**Work to be completed**
From the first line to the last, please reproduce the material exactly, skipping the pictures.
# # # # # # #
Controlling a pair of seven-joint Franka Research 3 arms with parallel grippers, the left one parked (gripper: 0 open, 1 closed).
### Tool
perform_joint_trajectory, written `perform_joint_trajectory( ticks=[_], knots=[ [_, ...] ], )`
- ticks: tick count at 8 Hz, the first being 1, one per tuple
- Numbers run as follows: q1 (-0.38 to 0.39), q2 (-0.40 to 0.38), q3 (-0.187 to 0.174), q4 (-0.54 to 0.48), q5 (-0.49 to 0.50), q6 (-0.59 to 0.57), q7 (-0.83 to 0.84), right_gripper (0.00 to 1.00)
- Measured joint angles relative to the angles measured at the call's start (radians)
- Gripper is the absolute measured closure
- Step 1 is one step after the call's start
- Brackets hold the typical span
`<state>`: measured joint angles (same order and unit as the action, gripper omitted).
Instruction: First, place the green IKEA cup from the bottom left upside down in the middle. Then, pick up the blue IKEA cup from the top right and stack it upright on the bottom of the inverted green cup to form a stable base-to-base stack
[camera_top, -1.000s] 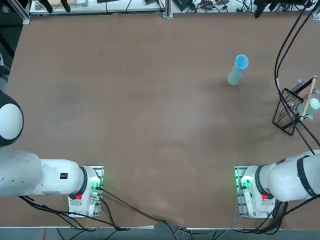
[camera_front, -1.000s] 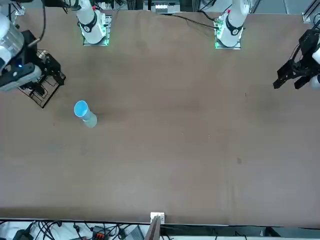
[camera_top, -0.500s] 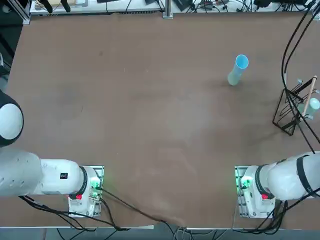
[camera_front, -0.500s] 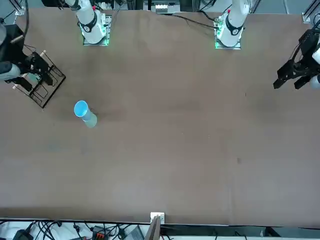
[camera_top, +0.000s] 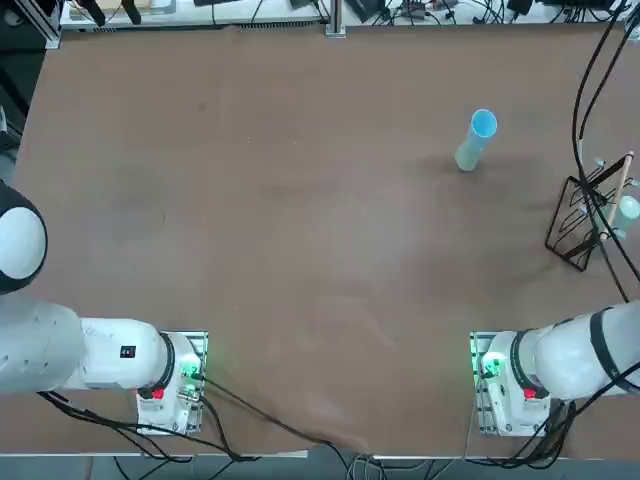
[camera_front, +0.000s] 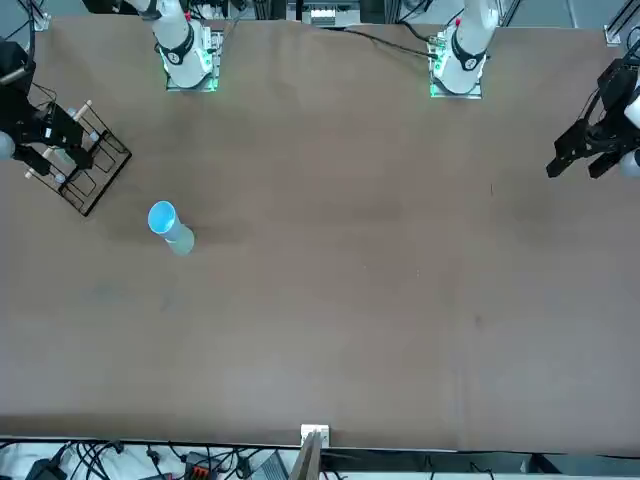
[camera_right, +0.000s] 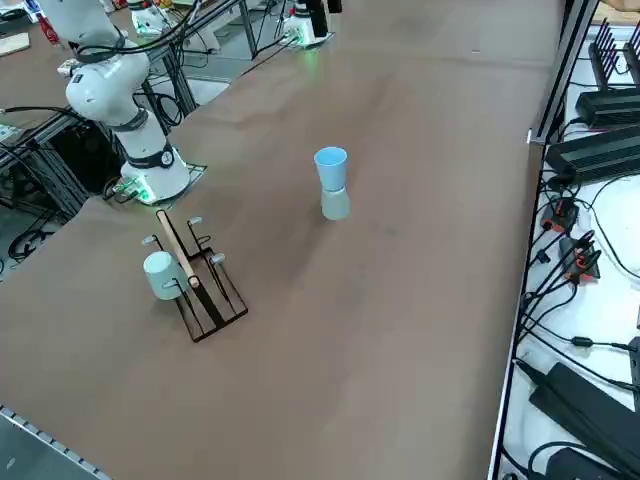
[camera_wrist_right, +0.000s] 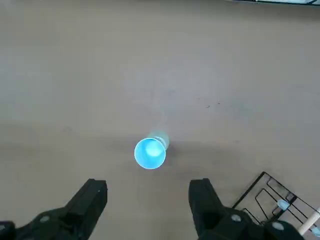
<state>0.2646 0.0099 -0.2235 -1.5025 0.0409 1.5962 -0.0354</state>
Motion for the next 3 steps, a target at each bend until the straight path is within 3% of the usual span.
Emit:
perform_joint_trajectory(
  ticks=[3],
  knots=[
    [-0.003, 0.001, -0.001, 0.010, 0.000, -0.017, 0.003, 0.00]
  ],
)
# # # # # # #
**Result**
Controlling a pair of seven-joint Franka Research 3 arms with parallel grippers, the left one parked (gripper: 0 open, 1 closed).
### Tool
perform_joint_trajectory, written `perform_joint_trajectory( ticks=[_], knots=[ [_, ...] ], )`
- ticks: tick count at 8 Hz, the first being 1, one per tuple
- Numbers run as follows: q1 (-0.38 to 0.39), q2 (-0.40 to 0.38), q3 (-0.187 to 0.174), q4 (-0.54 to 0.48), q5 (-0.49 to 0.50), q6 (-0.59 to 0.57), q7 (-0.83 to 0.84), right_gripper (0.00 to 1.00)
- Measured joint angles relative to the angles measured at the call's start (radians)
- Gripper is the absolute measured closure
- Step 1 is one step after the call's start
- Brackets hold the typical span
`<state>`: measured joint angles (same order and unit as the action, gripper omitted).
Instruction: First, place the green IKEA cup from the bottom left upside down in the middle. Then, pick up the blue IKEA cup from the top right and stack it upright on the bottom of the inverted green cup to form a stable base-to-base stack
[camera_top, -1.000s] 
[camera_front, -1.000s] 
[camera_top, -0.500s] 
[camera_front, -0.500s] 
[camera_top, +0.000s] 
[camera_front, +0.000s] 
[camera_right, +0.000s] 
[camera_wrist_right, +0.000s] 
<state>0.2646 0.0099 -0.2235 -1.5025 0.0409 1.5962 -0.0354</state>
Motion for the next 3 steps, a target at each bend until the straight path is within 3% of the usual span.
Emit:
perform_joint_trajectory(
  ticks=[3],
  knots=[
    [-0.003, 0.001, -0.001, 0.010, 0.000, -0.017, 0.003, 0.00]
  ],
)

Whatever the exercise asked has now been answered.